YOUR ASSIGNMENT:
Every line that holds the word "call" needs to be copied from the data below.

SUPPLIED DATA:
══════

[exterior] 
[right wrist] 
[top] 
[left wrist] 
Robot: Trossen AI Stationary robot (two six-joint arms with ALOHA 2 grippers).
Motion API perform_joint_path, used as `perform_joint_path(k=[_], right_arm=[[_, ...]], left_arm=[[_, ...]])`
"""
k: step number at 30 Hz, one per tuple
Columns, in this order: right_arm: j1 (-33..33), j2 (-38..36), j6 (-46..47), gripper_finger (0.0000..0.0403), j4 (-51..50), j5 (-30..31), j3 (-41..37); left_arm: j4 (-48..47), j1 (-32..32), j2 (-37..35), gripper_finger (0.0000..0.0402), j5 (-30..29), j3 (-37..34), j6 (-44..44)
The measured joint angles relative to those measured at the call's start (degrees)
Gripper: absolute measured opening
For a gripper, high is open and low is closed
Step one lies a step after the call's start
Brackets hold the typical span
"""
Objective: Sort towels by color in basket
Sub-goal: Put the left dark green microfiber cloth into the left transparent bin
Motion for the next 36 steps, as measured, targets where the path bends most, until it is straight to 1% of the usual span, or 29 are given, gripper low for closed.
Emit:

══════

FINISHED TASK:
The measured joint angles relative to those measured at the call's start (degrees)
Step one lies a step after the call's start

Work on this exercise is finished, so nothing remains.